AIM OF THE EXERCISE:
Could you print all of the data below again, exactly?
+++ DATASET SECTION +++
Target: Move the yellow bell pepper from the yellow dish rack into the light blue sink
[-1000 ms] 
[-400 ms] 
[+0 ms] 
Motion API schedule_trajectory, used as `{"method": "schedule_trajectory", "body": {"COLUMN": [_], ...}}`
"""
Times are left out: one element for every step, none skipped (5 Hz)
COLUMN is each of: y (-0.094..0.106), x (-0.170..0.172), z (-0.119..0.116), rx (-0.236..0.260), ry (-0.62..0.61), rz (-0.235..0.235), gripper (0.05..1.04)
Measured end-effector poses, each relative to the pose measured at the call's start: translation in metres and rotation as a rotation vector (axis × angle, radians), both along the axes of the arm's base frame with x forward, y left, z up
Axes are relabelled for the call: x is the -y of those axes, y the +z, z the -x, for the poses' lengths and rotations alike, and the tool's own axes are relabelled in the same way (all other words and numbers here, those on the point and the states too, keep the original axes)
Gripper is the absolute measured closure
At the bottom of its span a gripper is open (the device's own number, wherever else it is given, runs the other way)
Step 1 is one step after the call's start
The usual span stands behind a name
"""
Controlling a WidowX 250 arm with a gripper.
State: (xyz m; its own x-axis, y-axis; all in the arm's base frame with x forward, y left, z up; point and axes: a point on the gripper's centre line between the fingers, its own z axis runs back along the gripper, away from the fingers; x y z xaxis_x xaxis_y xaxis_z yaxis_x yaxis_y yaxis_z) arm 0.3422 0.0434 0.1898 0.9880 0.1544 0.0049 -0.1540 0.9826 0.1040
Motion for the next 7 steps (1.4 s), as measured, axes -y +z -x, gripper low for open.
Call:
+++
WRITTEN ANSWER:
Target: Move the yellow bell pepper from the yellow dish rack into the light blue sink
[-1000 ms] 
[-400 ms] 
[+0 ms] 
Motion API schedule_trajectory, used as `{"method": "schedule_trajectory", "body": {"COLUMN": [_], ...}}`
"""
Times are left out: one element for every step, none skipped (5 Hz)
COLUMN is each of: y (-0.094..0.106), x (-0.170..0.172), z (-0.119..0.116), rx (-0.236..0.260), ry (-0.62..0.61), rz (-0.235..0.235), gripper (0.05..1.04)
Measured end-effector poses, each relative to the pose measured at the call's start: translation in metres and rotation as a rotation vector (axis × angle, radians), both along the axes of the arm's base frame with x forward, y left, z up
Axes are relabelled for the call: x is the -y of those axes, y the +z, z the -x, for the poses' lengths and rotations alike, and the tool's own axes are relabelled in the same way (all other words and numbers here, those on the point and the states too, keep the original axes)
Gripper is the absolute measured closure
At the bottom of its span a gripper is open (the device's own number, wherever else it is given, runs the other way)
Step 1 is one step after the call's start
The usual span stands behind a name
"""
Controlling a WidowX 250 arm with a gripper.
State: (xyz m; its own x-axis, y-axis; all in the arm's base frame with x forward, y left, z up; point and axes: a point on the gripper's centre line between the fingers, its own z axis runs back along the gripper, away from the fingers; x y z xaxis_x xaxis_y xaxis_z yaxis_x yaxis_y yaxis_z) arm 0.3422 0.0434 0.1898 0.9880 0.1544 0.0049 -0.1540 0.9826 0.1040
Motion for the next 7 steps (1.4 s), as measured, axes -y +z -x, gripper low for open.
Call:

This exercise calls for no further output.